Determination of gene expression in synovial tissue: quantitative real-time PCR (qRT-PCR)

From the biopsies obtained during the arthroscopies, we performed RNA extraction with TRIzol®Reagent (Life Technologies) following the manufacturer’s instructions. The genetic material obtained was quantified by spectrophotometry with NanoDrop ™ (Thermo Scientific).
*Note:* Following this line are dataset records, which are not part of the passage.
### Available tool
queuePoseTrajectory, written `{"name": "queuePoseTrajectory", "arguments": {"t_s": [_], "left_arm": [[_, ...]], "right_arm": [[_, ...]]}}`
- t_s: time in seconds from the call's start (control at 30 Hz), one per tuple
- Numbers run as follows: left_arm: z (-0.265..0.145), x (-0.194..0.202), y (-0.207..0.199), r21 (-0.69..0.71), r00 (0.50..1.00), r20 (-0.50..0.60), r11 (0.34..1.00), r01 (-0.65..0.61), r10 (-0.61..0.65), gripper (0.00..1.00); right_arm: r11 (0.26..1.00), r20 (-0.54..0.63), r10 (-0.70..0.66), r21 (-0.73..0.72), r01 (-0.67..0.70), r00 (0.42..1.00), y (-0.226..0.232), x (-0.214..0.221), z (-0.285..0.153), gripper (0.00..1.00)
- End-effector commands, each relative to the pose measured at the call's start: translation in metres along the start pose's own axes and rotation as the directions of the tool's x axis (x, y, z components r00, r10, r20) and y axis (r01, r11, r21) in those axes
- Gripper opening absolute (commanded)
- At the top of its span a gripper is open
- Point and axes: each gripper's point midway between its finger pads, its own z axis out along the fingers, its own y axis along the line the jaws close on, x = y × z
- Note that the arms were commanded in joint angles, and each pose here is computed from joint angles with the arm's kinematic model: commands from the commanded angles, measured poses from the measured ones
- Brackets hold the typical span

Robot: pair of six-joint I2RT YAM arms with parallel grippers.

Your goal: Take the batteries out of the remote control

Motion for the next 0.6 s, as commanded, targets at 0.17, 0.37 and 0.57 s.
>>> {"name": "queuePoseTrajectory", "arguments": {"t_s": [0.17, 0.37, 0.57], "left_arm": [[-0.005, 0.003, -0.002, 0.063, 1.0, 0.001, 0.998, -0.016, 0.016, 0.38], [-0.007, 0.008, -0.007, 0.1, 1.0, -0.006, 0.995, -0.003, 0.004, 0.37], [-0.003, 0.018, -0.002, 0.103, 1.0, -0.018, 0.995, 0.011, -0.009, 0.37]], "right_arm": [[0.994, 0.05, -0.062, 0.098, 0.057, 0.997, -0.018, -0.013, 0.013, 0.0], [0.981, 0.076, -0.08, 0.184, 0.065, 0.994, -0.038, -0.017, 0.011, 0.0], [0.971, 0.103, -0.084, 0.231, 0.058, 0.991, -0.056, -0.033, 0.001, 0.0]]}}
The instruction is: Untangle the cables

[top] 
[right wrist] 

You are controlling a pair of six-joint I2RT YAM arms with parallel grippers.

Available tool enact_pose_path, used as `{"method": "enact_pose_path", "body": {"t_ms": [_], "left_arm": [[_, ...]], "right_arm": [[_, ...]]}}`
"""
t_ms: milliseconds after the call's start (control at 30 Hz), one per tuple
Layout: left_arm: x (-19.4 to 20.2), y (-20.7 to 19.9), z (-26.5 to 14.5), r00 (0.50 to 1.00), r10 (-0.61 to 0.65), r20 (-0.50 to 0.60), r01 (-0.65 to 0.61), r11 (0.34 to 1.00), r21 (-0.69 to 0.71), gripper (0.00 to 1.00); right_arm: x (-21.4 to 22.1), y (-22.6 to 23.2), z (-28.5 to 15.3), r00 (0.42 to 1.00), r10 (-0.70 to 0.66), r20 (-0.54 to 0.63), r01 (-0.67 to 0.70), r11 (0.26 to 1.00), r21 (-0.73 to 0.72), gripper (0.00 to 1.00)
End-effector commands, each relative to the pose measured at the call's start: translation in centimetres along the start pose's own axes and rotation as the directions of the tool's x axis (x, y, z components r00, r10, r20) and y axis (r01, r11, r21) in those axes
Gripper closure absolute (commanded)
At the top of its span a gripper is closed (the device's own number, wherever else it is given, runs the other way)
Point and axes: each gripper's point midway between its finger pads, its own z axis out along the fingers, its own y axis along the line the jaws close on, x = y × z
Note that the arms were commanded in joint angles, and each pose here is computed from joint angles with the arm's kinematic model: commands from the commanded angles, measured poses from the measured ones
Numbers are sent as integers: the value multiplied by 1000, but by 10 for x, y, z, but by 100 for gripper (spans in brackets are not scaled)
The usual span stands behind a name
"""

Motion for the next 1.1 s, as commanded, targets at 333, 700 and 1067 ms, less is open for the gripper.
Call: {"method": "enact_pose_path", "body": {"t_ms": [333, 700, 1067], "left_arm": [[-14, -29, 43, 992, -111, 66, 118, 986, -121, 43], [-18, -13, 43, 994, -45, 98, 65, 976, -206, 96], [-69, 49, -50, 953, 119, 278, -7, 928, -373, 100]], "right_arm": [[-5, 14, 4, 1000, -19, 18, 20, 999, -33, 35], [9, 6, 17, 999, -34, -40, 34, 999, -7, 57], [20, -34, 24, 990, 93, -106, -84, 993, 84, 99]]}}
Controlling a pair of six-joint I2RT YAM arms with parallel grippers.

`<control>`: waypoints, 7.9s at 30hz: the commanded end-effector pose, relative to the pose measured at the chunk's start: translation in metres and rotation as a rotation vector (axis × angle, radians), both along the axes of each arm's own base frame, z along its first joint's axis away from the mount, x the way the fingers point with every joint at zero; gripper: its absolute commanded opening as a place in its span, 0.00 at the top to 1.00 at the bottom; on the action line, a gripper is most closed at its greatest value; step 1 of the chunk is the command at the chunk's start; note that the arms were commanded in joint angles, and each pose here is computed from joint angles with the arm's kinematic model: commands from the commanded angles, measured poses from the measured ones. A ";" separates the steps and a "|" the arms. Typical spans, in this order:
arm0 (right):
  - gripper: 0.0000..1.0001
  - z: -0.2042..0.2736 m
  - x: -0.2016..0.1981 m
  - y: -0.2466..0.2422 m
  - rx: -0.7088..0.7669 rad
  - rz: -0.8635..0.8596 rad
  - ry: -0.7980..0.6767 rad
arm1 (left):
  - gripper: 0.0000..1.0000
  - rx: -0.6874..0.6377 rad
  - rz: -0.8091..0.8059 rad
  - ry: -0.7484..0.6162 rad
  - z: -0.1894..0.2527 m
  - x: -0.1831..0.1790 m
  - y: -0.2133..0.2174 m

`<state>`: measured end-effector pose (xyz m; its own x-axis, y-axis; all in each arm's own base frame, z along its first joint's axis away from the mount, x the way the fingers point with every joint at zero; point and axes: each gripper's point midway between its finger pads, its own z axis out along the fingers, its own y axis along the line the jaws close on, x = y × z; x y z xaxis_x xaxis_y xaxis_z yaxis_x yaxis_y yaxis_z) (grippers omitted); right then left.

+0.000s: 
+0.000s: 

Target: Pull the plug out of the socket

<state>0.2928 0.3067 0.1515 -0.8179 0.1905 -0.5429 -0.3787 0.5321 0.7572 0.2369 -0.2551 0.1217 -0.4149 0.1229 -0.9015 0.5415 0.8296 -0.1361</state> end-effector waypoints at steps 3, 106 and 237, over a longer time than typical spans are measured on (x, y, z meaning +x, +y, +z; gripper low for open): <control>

Using the Superscript® VILO ™ cDNA synthesis kit (Invitrogen), it was performed the reverse transcription of the RNA. The cDNA that was obtained was amplified by qRT-PCR with LightCycler 480 II equipment (Roche) using the Taqman probes (Light-Cycler® 480 Probes Master (Roche). The 60 S ribosomal protein L13a (RPL13a) was used to normalize the results that were obtained. The qRT-PCR results were analyzed with the qBase plus software (Biogazelle).

Statistical analysis

The results were expressed as a percentage or as the median and interquartile range (IQR) and categoric variables as frequencies and percentages. Comparisons of qualitative variables were made using the chi-square test and Fisher’s exact test if applicable. The Wilcoxon rank sum test or the Kruskal-Wallis’s test were used to compare the distribution of the numeric variables between the groups. The correlation between the numeric variables was expressed by the Spearman correlation coefficient, and the null hypothesis was tested (coefficient = zero). The correlation between two categoric variables or between one numeric and one categoric variable was assessed by using Fisher´s exact test and the Wilcoxon rank sum test or the Kruskal-Wallis’s test. Univariate and multivariate logistic regression models were performed to evaluate the association of the proteins related to gene expression with demographics, clinical, radiological, and therapeutic features.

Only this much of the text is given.